- **GOAL OF THE EXERCISE**
From the records below, take each line where the string "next" shows up and copy it.

*-*-*

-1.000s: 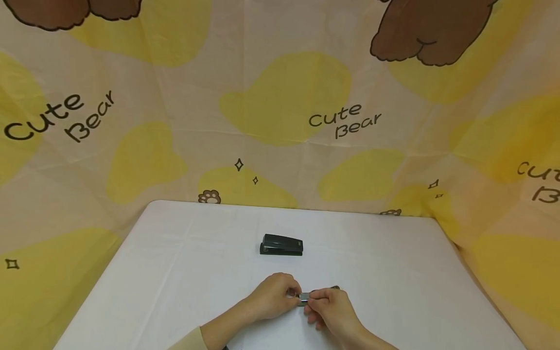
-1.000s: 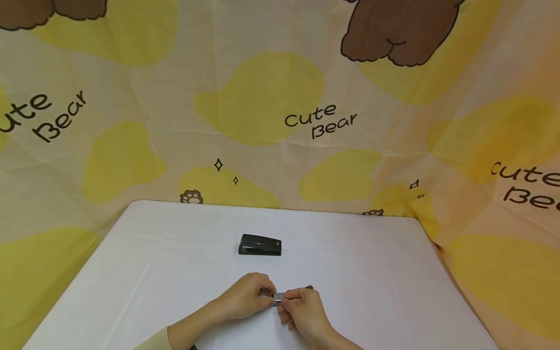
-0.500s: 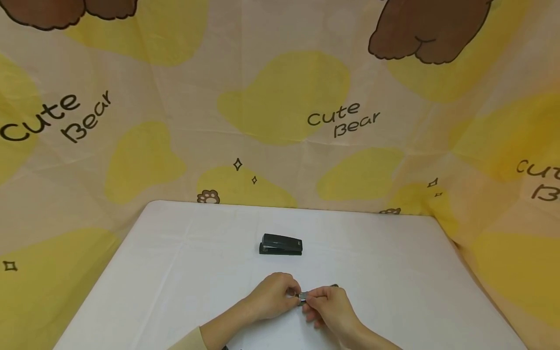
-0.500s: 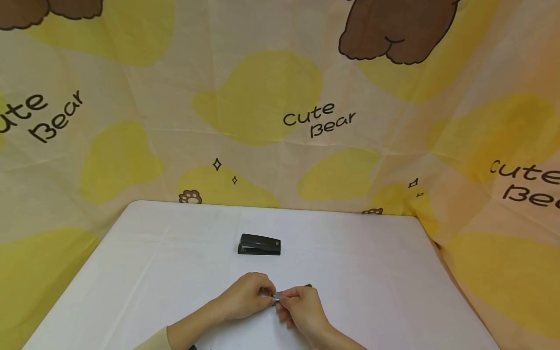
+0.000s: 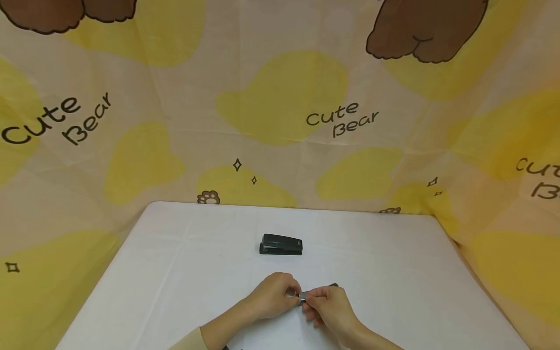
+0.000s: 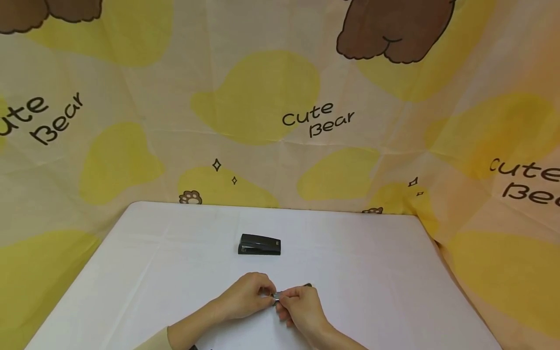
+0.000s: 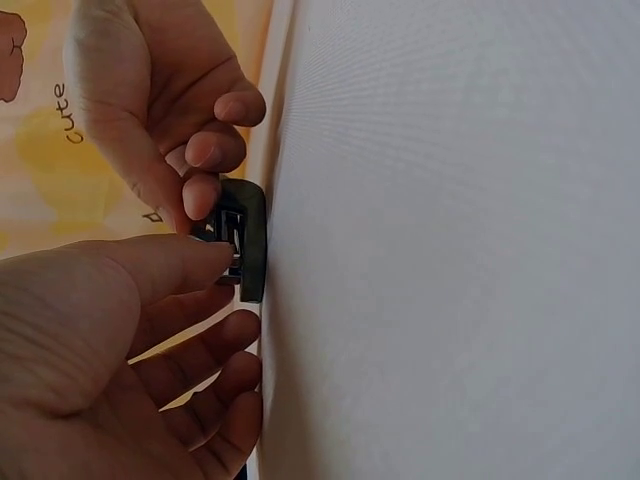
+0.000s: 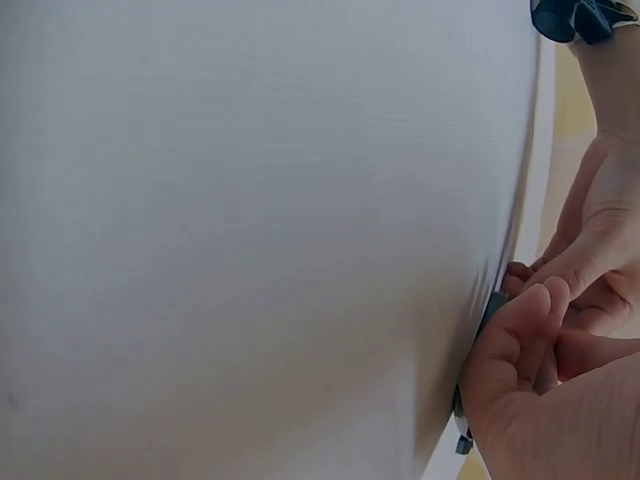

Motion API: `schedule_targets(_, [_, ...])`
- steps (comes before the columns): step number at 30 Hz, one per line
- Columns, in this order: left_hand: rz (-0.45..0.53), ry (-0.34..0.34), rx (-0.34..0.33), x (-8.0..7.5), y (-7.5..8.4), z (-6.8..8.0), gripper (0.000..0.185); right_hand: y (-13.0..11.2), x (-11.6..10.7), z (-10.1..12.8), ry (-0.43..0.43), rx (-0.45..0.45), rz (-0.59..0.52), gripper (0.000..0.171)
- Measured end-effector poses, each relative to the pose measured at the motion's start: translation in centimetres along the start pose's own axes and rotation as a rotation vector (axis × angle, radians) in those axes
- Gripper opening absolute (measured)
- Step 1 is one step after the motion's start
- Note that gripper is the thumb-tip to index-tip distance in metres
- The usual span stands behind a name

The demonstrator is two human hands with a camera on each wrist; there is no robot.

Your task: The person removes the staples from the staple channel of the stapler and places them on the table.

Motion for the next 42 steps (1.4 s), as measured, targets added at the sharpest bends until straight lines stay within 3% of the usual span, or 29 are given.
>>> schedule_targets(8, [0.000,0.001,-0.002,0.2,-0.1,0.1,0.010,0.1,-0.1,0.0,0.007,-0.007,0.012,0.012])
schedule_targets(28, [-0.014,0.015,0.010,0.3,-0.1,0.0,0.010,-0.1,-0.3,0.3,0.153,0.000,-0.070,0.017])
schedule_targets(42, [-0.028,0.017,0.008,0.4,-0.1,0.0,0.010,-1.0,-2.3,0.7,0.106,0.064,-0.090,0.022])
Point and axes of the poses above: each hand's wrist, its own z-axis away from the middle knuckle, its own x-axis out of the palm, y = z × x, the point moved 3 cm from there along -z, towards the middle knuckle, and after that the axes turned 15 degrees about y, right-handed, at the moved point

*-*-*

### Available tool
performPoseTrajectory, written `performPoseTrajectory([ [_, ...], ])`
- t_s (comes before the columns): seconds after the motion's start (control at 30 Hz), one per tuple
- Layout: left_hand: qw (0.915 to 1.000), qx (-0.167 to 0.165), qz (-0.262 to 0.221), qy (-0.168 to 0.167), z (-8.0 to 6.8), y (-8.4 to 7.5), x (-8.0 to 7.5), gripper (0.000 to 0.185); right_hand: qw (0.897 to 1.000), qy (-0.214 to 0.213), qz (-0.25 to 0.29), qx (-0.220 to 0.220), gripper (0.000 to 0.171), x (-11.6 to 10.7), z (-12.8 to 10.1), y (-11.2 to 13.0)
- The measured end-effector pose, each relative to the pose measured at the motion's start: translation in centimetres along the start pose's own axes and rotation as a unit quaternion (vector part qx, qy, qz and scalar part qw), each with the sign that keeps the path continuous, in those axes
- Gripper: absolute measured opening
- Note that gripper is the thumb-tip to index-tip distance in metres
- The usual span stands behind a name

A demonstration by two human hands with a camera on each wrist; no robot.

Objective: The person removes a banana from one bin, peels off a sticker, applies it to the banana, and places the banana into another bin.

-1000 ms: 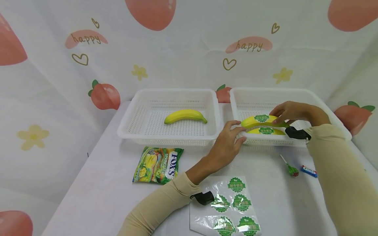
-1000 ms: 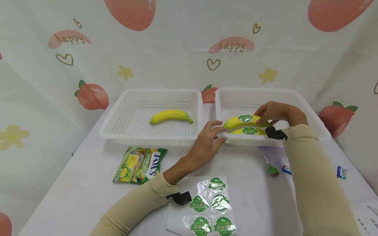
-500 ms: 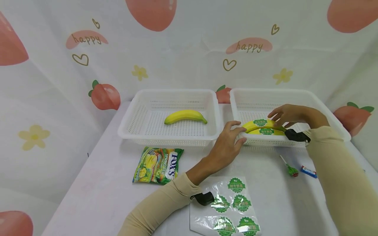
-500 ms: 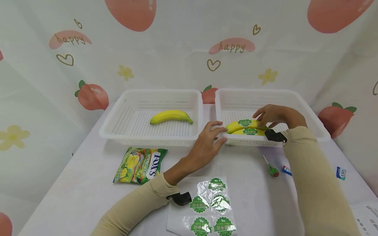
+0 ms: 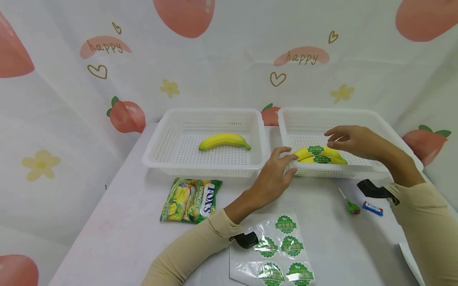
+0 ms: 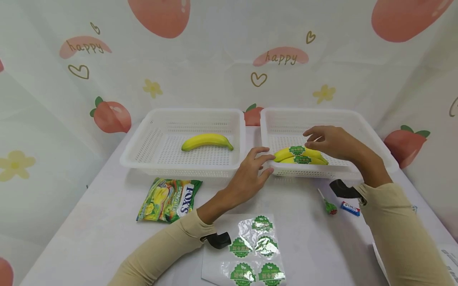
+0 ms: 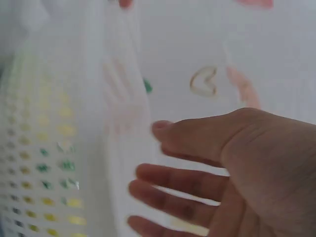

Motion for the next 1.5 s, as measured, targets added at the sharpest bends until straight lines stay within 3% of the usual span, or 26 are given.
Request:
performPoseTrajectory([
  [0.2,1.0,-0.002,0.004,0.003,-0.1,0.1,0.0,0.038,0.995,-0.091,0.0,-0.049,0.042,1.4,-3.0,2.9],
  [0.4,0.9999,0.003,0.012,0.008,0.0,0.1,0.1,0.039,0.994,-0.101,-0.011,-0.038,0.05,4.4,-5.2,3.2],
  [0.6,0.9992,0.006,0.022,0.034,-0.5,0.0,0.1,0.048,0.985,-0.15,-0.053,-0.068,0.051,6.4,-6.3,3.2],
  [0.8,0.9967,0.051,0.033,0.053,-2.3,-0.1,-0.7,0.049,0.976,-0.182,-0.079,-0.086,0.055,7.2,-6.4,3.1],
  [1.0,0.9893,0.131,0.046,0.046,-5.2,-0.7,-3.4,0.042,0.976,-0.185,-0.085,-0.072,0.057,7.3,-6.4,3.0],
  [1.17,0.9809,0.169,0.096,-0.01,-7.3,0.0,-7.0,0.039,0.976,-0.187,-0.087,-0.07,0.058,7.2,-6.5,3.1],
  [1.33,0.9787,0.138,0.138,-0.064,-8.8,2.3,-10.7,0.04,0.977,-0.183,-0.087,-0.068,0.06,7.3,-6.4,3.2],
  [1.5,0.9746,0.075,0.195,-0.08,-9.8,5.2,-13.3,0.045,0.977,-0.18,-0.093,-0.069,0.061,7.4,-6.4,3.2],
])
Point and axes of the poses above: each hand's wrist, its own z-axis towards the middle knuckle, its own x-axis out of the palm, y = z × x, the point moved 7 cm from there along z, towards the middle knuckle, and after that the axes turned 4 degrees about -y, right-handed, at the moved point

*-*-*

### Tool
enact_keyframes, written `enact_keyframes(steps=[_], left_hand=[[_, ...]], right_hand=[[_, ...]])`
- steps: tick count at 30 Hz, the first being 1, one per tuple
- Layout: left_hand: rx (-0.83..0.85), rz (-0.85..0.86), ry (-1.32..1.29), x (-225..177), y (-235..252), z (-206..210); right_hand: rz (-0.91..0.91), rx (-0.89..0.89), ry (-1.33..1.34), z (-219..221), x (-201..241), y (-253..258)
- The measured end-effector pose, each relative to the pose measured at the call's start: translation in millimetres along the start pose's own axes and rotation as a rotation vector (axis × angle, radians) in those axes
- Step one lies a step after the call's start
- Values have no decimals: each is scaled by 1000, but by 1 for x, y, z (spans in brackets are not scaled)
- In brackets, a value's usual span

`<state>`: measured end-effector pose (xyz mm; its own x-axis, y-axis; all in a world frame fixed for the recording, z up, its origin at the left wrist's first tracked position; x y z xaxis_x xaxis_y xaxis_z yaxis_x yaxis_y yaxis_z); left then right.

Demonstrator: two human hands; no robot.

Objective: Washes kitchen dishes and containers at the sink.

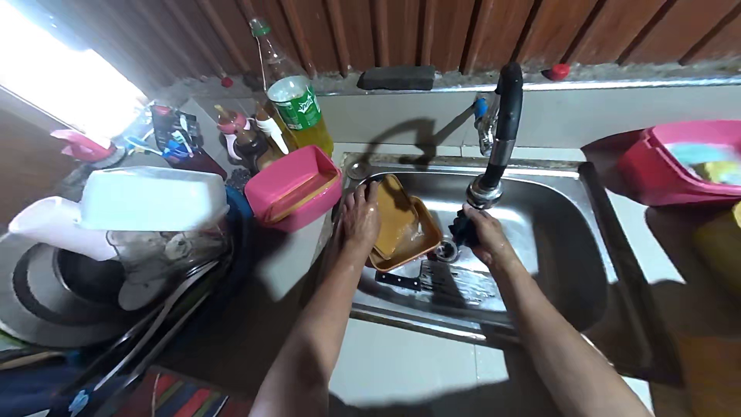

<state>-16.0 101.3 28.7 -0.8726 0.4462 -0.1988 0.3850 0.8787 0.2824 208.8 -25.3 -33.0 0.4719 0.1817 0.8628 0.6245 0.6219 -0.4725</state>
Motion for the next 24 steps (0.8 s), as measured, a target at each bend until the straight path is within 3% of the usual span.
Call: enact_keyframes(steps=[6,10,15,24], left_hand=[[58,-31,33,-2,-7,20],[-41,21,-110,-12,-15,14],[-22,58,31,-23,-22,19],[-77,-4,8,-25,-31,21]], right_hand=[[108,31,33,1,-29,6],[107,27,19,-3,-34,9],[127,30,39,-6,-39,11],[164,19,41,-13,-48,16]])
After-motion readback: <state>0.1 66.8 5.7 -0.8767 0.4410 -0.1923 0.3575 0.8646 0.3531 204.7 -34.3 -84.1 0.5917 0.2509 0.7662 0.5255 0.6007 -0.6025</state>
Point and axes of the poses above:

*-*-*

- **REPLY**
Motion for the next 42 steps (1.4 s), as measured, targets added at the sharpest bends until straight lines stay within 3% of the usual span, or 29 are given.
Motion for the next 1.5 s, as measured, targets added at the sharpest bends until straight lines stay within 3% of the usual span, or 26 are given.
Motion for the next 24 steps (0.8 s), as measured, a target at each bend until the straight path is within 3% of the usual span.

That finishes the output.